Wednesday, 13 July 2016

New Prime Minister, New Blog

It was six years since we last had a change of Prime Minister and so today was not a normal day to put it mildly.  And it happened at such short notice; I certainly didn't foresee Andrea Leadsome pulling out of the race.
        As for who I wanted to win during the Tory Leadership race, I did have the odd reservation about having someone who had been a pro-remain campaigner lead the country out of the European Union and I certainly had been impressed by Andrea Leadsome when watching her at Wembley Stadium, even though, as you can see from my previous blogs I was/am in thorough disagreement with the Brexiters.  Nevertheless, when it was reported that she had used the fact that she had children and her opponent didn't.  I immediately shifted my support to Theresa May.  
       Theresa May herself has many admirable qualities.  She has served as Home Secretary for six years and has built up a reputation for being competent and was described by the Financial Times as being a 'non-ideological politician who gets on with the job'.  Efficiency can only be a good quality in a Prime Minister.  As for some of her political stances, I agree with her support of marriage equality and her support of a remain vote ahead of the referendum; she also identifies herself as a liberal, One Nation Conservative and this is the side of the Tory Party I have the most understanding for.  I also now feel that, as someone who was a remainer, that she will not let Britain get too carried away in its Brexit journey; yes she will trigger article 50, and has pledged to do so after the end of 2016, but that she might be better at negotiating an amicable deal with the EU on the best possible terms than someone who had actually supported Brexit.  Sure she has been criticised for her immigration policies, including those towards foreign students, and I sympathise with that criticism, but at least she's better than someone from the Europhobic right of the party or someone like Boris Johnson.
      I also feel that it was extremely courageous of her to decide to run for a post which may well be, and in my opinion probably is, a poisoned chalice; particularly so since she now has to take her country down a road she wouldn't have wanted it to take.  How will she handle the recession that has been predicted, and the withdrawal of large employers from the United Kingdom so that they can be inside the European Union?

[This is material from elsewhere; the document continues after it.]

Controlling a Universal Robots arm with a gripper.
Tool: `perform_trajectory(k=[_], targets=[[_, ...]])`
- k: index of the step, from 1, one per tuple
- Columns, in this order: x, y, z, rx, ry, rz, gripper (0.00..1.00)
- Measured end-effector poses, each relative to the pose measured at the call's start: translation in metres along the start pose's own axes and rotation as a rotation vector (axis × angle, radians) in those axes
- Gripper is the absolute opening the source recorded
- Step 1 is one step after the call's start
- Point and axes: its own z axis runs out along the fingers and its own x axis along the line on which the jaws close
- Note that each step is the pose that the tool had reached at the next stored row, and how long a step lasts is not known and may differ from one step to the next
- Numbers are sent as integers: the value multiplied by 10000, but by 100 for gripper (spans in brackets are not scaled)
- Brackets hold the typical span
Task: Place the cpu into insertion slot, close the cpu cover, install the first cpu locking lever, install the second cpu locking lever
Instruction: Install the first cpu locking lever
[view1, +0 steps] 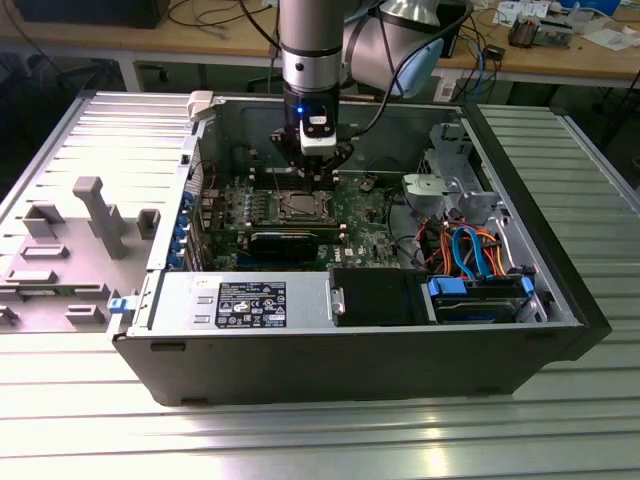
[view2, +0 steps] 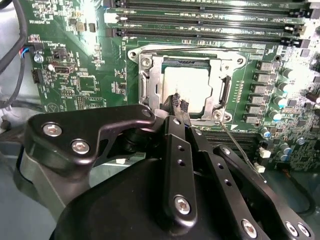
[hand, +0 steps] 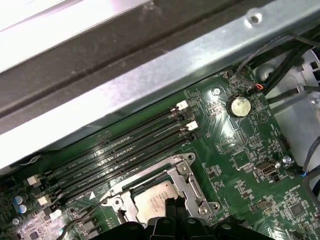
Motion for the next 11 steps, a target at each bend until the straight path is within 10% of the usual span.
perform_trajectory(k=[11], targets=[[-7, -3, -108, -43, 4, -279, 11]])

At least if the new Prime Minister were a true Brexiter, the only people to blame for such economic woes would be the Europhobic right of the party and of course UKIP, and perhaps British Ultra-Nationalism itself.  If such a recession does happen, to what extent will all the blame fall on those shoulders, or will she inevitably take some of that blame simply for being at the top if and when it comes?
      At least for her she will be facing an opposition that will have little energy to for fill its role.  The Labour Party, after being hit by the reality that its internationalism has been rejected in its working class heartlands, is tearing itself to pieces.  In short, the party membership appears to be at war with the MPs even though they are both overwhelmingly internationalist and Pro-European.  My view is that Corbyn should have resigned once he had blatantly lost the confidence of his MPs.  How on earth can you function as an opposition, let alone govern, if most of the MPs within your own party don't even support you?  Even Angus Robertson, leader of the SNP in the House of Commons has more MPs supporting him than Corbyn and so technically, should the SNP should be given the title of leader of the opposition?
      If Corbyn does win the leadership election within the Labour Party, I definitely believe that the Labour MPs should break away and form their own left-of-centre party.  As left wing collumnist Owen Jones argued in one of his youtube videos, both the Tories and Labour should split in two, and many comments argued that UKIP could join with what has been the Eurosceptic wing of the Tory Party, for example.  I am strongly in favour of at least a four party system, and Germany is an example of a country where there on the left there is a moderate and a more hardline party, the SPD and Linke, respectively.  There is however little such evidence that the Eurosceptic Tories will join with UKIP or that there will be any fracture on the right, May's election and promise to proceed with Brexit healing many wounds there, and so a split on the left would definitely be problematic under our First Past the Post electoral system.  Whether or not the Labour Party survives, I definitely believe that Socialism is becoming,  at least in the mean while, an irrelevant element in British Politics; the main conflicting ideologies are those of Nationalism and Internationalism  while a key centre of attention will be the future of our Union, in particular Scotland as Sturgeon no doubt plans for a Second referendum after the Scots voted against Brexit.  Effectively, Labour has been driven of the stage of British Politics, both in Scotland and south of the border, whether due its own fault or not.  Perhaps its time for a new, liberal internationalism to enter stage and for the Lib-Dems to shine as the chief progressive force.   

Sunday, 26 June 2016

The UK has voted to leave the EU. This is my say on it.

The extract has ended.